Print the complete listing so that it matches the original exactly.
Top of AVAILABLE DATA
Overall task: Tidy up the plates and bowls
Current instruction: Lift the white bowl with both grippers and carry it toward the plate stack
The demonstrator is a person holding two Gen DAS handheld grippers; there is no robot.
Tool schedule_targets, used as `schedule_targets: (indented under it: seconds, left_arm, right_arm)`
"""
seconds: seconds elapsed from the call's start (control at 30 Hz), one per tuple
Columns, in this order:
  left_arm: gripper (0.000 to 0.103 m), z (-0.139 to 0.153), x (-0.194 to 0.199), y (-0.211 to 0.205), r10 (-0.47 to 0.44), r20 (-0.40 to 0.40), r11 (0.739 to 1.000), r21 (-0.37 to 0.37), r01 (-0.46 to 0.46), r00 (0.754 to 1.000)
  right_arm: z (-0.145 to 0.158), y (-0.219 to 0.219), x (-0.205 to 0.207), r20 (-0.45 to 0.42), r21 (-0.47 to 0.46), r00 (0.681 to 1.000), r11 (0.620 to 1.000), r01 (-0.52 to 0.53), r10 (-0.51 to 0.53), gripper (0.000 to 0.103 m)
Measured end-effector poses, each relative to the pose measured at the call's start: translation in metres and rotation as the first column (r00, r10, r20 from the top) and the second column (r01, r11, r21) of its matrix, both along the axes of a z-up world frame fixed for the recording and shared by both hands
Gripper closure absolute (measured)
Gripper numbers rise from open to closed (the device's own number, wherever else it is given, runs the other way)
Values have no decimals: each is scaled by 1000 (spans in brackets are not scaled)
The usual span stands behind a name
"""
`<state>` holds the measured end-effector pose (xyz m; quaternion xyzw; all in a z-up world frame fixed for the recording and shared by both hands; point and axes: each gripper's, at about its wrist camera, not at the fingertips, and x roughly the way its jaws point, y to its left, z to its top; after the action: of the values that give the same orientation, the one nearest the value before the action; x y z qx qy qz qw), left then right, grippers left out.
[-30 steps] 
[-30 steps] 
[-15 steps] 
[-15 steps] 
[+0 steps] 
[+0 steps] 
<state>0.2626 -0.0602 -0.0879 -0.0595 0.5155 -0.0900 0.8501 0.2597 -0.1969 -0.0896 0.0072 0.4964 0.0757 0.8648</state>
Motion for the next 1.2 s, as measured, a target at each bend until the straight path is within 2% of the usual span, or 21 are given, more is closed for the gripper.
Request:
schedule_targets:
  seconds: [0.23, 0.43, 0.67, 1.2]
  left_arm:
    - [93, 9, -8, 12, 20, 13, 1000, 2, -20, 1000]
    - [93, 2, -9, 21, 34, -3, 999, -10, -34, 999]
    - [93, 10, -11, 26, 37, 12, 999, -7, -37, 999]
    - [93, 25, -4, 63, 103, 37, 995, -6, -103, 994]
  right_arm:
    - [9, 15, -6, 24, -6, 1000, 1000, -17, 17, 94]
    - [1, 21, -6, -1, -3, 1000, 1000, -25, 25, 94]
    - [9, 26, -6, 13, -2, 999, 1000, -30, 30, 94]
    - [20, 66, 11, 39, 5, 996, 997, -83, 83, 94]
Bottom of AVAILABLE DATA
# EXERCISE ANSWER
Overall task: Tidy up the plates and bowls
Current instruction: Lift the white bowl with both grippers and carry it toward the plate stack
The demonstrator is a person holding two Gen DAS handheld grippers; there is no robot.
Tool schedule_targets, used as `schedule_targets: (indented under it: seconds, left_arm, right_arm)`
"""
seconds: seconds elapsed from the call's start (control at 30 Hz), one per tuple
Columns, in this order:
  left_arm: gripper (0.000 to 0.103 m), z (-0.139 to 0.153), x (-0.194 to 0.199), y (-0.211 to 0.205), r10 (-0.47 to 0.44), r20 (-0.40 to 0.40), r11 (0.739 to 1.000), r21 (-0.37 to 0.37), r01 (-0.46 to 0.46), r00 (0.754 to 1.000)
  right_arm: z (-0.145 to 0.158), y (-0.219 to 0.219), x (-0.205 to 0.207), r20 (-0.45 to 0.42), r21 (-0.47 to 0.46), r00 (0.681 to 1.000), r11 (0.620 to 1.000), r01 (-0.52 to 0.53), r10 (-0.51 to 0.53), gripper (0.000 to 0.103 m)
Measured end-effector poses, each relative to the pose measured at the call's start: translation in metres and rotation as the first column (r00, r10, r20 from the top) and the second column (r01, r11, r21) of its matrix, both along the axes of a z-up world frame fixed for the recording and shared by both hands
Gripper closure absolute (measured)
Gripper numbers rise from open to closed (the device's own number, wherever else it is given, runs the other way)
Values have no decimals: each is scaled by 1000 (spans in brackets are not scaled)
The usual span stands behind a name
"""
`<state>` holds the measured end-effector pose (xyz m; quaternion xyzw; all in a z-up world frame fixed for the recording and shared by both hands; point and axes: each gripper's, at about its wrist camera, not at the fingertips, and x roughly the way its jaws point, y to its left, z to its top; after the action: of the values that give the same orientation, the one nearest the value before the action; x y z qx qy qz qw), left then right, grippers left out.
[-30 steps] 
[-30 steps] 
[-15 steps] 
[-15 steps] 
[+0 steps] 
[+0 steps] 
<state>0.2626 -0.0602 -0.0879 -0.0595 0.5155 -0.0900 0.8501 0.2597 -0.1969 -0.0896 0.0072 0.4964 0.0757 0.8648</state>
Motion for the next 1.2 s, as measured, a target at each bend until the straight path is within 2% of the usual span, or 21 are given, more is closed for the gripper.
Request:
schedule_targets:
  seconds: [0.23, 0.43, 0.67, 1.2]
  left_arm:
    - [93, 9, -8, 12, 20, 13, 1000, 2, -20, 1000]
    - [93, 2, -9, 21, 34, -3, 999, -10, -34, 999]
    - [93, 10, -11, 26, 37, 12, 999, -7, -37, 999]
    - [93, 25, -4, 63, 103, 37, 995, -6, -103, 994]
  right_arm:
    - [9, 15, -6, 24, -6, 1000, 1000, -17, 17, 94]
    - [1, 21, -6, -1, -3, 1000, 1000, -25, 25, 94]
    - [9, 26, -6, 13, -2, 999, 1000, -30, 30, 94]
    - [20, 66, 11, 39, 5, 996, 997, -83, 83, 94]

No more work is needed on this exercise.